= TASK STATEMENT =
Within the data below, count the lines that include "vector" and give only the count.

-*-*-

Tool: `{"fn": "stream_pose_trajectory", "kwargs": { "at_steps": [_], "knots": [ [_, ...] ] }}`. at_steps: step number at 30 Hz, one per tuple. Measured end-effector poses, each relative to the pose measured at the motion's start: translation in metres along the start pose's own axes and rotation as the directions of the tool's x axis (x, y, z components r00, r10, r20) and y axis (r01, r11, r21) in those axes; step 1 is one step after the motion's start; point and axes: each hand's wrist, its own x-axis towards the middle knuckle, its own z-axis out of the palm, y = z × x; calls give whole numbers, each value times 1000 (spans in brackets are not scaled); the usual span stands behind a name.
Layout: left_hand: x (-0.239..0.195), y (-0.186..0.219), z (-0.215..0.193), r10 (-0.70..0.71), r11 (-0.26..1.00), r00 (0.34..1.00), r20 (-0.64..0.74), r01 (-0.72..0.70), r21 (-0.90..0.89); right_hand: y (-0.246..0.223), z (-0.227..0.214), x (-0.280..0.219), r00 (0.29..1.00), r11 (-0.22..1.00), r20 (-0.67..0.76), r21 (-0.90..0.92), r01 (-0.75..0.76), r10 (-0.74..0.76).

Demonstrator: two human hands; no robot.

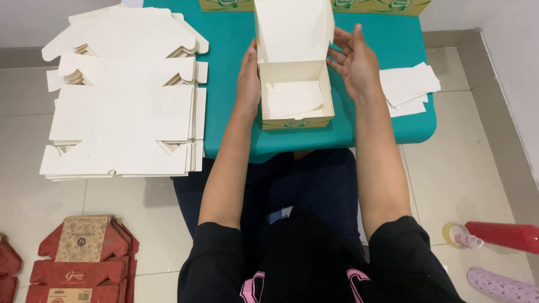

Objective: The person assembles small cardboard boxes by folding flat die-cut pieces and inserting rectangular inserts into the base. The person folds the sides, tucks flaps to form a box, and places a finished box on a stack. The person repeats the process with another flat piece.

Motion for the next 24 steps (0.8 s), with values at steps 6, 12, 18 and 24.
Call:
{"fn": "stream_pose_trajectory", "kwargs": {
  "at_steps": [6,12,18,24],
  "knots": [
    [0,7,-2,19,993,997,72,-27,112,-2,13,-7,994,947,-75,-316,49,-77],
    [-16,43,-10,62,923,995,81,-88,375,-20,15,-18,993,918,-104,-396,15,-61],
    [-40,44,-22,142,833,964,224,-238,499,-10,-2,-31,910,900,285,-231,370,-302],
    [-42,35,-34,169,805,923,345,-332,491,13,-23,-45,914,944,321,-130,303,-250]
  ]
}}
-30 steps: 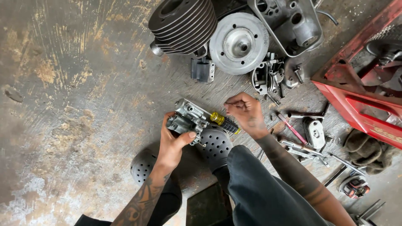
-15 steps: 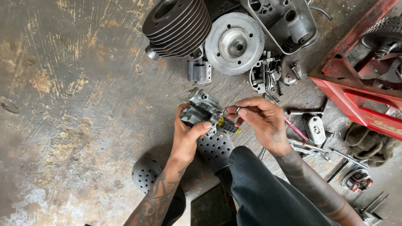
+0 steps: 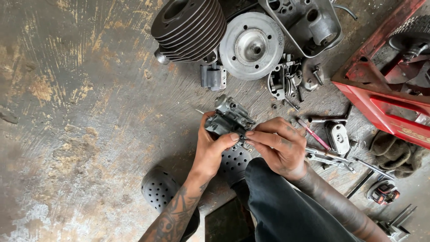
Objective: The person assembles small engine components, including a carburetor and a spring mechanism, using a screwdriver. They insert a spring into a metal housing and then attach the assembly to the carburetor body, tightening it with the screwdriver.
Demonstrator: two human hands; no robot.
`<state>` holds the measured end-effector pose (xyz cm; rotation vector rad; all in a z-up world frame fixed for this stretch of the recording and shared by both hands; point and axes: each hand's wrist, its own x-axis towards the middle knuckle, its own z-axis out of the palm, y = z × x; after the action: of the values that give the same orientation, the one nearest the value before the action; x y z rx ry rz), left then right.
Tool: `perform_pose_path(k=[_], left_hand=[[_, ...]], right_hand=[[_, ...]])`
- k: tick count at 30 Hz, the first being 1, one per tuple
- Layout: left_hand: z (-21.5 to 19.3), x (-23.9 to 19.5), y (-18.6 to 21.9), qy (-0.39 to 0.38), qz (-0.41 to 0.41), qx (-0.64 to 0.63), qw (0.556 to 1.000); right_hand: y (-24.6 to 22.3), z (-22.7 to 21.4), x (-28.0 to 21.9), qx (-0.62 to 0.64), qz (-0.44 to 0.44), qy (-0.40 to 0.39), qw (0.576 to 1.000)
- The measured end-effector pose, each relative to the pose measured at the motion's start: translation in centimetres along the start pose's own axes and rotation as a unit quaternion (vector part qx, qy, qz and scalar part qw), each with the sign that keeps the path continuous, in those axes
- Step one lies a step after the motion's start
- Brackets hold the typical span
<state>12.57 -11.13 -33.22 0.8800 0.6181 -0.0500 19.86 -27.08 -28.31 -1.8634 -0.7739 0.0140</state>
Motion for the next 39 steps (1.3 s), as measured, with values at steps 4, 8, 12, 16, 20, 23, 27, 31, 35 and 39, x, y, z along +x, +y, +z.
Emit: perform_pose_path(k=[4, 8, 12, 16, 20, 23, 27, 31, 35, 39], left_hand=[[0.5, 0.0, 0.2, 0.004, -0.003, -0.005, 1.000], [0.6, -0.2, -0.2, 0.016, -0.016, 0.001, 1.000], [0.9, -0.1, 0.1, 0.024, -0.026, 0.015, 0.999], [0.3, -0.2, -0.4, 0.053, -0.052, 0.044, 0.996], [-1.3, 0.3, -2.7, 0.064, -0.020, 0.052, 0.996], [-2.4, 0.3, -4.5, 0.053, -0.007, 0.058, 0.997], [-3.3, 0.4, -5.5, 0.035, -0.014, 0.104, 0.994], [-2.5, 0.4, -6.1, 0.057, -0.041, 0.096, 0.993], [-1.6, 0.0, -5.6, 0.066, -0.113, 0.178, 0.975], [-1.6, 0.4, -6.0, 0.096, -0.212, 0.230, 0.945]], right_hand=[[0.4, -0.1, 0.3, -0.019, -0.022, -0.002, 1.000], [0.5, 0.1, 0.6, -0.022, -0.064, 0.000, 0.998], [1.2, 0.1, 0.5, -0.067, -0.128, 0.008, 0.990], [0.8, -0.6, 1.1, -0.088, -0.158, -0.013, 0.983], [1.3, -1.1, 0.2, -0.110, -0.134, -0.053, 0.983], [1.3, -1.3, -0.4, -0.107, -0.114, -0.065, 0.986], [1.4, -1.5, -1.0, -0.079, -0.073, -0.076, 0.991], [3.2, -1.8, -2.5, -0.122, -0.116, -0.093, 0.981], [5.1, -1.7, -4.2, -0.152, -0.164, -0.107, 0.969], [5.9, -1.6, -5.0, -0.181, -0.170, -0.104, 0.963]])
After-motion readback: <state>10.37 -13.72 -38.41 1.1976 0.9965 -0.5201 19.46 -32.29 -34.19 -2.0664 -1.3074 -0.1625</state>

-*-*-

= OUTPUT OF THE TASK =
2